Hyrabezol, 10 mg 15 pcs
€12.99 €10.83
Pharmgroup:
A gastric gland secretion reducing agent – proton pump inhibitor.
Pharmic action:
Hairabezol is an anti-ulcer drug from the group of proton pump inhibitors (H+/K+-ATPase) and is metabolized in gastric parietal cells to active sulfonamide derivatives, which inactivate the sulfhydryl groups of H+/K+-ATPase.
Blocks the final stage of hydrochloric acid secretion, reducing basal and stimulated secretion, regardless of the nature of the stimulus.
It has high lipophilicity, easily penetrates into the parietal cells of the stomach and concentrates in them with cytoprotective effect.
The antisecretory effect after oral administration of 20 mg occurs within 1 hour and reaches its maximum after 2-4 hours; inhibition of basal and food stimulated acid secretion is 62% and 82% respectively 23 hours after the first dose; duration of action is 48 hours. After the end of the intake, secretory activity normalizes within 2-3 days.
In the first 2-8 weeks of therapy, serum gastrin concentration increases and returns to baseline levels within 1-2 weeks after discontinuation of the drug. It does not affect CNS, cardiovascular and respiratory systems.
Pharmacokinetics:
Absorption and distribution
Absorbed from the small intestine (due to the presence of acid-resistant enteric coating). Absorption is high, time to reach Cmax – 3.5 h. Values of Cmax and AUC are linear in the dose range from 10 to 40 mg. Bioavailability is 52%, it does not increase with multiple administration.

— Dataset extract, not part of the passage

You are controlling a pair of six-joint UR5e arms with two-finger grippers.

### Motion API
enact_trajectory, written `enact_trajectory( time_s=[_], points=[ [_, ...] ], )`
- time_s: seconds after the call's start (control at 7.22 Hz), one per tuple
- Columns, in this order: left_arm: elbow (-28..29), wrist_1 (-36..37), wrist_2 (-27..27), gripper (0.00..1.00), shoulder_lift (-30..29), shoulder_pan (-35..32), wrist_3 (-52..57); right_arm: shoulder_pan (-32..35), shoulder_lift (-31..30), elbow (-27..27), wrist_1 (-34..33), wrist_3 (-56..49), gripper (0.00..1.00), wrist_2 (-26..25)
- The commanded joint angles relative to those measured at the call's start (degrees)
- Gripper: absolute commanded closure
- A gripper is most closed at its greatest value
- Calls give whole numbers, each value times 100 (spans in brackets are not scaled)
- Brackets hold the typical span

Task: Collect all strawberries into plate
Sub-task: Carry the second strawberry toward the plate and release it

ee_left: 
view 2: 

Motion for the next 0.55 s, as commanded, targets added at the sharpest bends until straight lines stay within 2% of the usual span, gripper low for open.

The binding to plasma proteins is 97%.
Metabolism and excretion
Metabolized in liver with participation of cytochrome Р450 isoenzymes (CYP 2C19 and CYP 3A4).
T1/2 – 0.7-1.5 h, clearance – 283 ± 98 ml/min. Excreted by the kidneys – 90% as two metabolites: mercapturic acid conjugate (M5) and carboxylic acid (M6); by the intestines – 10%.

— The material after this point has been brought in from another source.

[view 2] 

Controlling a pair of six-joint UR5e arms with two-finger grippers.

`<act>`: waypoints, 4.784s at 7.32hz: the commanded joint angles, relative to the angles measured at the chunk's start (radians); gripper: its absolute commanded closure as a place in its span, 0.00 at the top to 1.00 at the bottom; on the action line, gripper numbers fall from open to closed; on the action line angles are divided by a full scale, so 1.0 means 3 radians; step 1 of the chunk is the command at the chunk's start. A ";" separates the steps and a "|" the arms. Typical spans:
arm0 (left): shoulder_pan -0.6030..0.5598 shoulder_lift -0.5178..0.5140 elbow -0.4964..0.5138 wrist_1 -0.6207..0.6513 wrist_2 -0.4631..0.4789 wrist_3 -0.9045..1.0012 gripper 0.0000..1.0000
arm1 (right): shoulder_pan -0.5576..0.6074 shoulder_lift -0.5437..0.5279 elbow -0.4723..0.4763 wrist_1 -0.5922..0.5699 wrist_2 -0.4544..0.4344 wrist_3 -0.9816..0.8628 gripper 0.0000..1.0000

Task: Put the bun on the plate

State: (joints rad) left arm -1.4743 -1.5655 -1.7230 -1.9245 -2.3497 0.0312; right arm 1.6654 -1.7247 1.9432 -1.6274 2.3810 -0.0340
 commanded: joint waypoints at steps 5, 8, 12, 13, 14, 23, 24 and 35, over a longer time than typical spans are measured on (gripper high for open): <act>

Pharmacokinetics in special clinical cases
In patients with mild to moderate chronic hepatic impairment after a single dose the AUC increases 2-fold, T1/2 – 2-3 times. After administration of 20 mg of rabeprazole during 7 days AUC is increased 1.5 times, T1/2 – 1.2 times. In patients with stable terminal renal failure requiring hemodialysis (CK less than 5 ml/min/1.73 m2), distribution of rabeprazole sodium is close to that in healthy subjects.
In elderly patients after administration of rabeprazole for 7 days the AUC is 2 times higher, Cmax is 60% higher than in young patients.
In patients with delayed CYP2C19 metabolism after 7 days of taking rabeprazole at the dose of 20 mg per day the AUC is 1.9 times higher and T1/2 is 1.6 times higher compared to the same parameters in “fast metabolizers”, while Cmax is increased by 40%.
Indications
peptic ulcer of the stomach and duodenum in the acute stage;
gastroesophageal reflux disease;
hypersecretory conditions, including Zollinger-Ellison syndrome;
stress ulcers of the gastrointestinal tract.
As part of complex therapy:
eradication of Helicobacter pylori in patients with gastric and duodenal ulcers or chronic gastritis;
treatment and prevention of relapse of peptic ulcer associated with Helicobacter pylori.
Pharmacological effect
Pharmaceutical group:
a drug that reduces the secretion of gastric glands – a proton pump inhibitor.
Pharmaceutical action:
Khairabezol is an antiulcer drug from the group of proton pump inhibitors (H+/K+-ATPase), metabolized in the parietal cells of the stomach to active sulfonamide derivatives that inactivate the sulfhydryl groups of H+/K+-ATPase.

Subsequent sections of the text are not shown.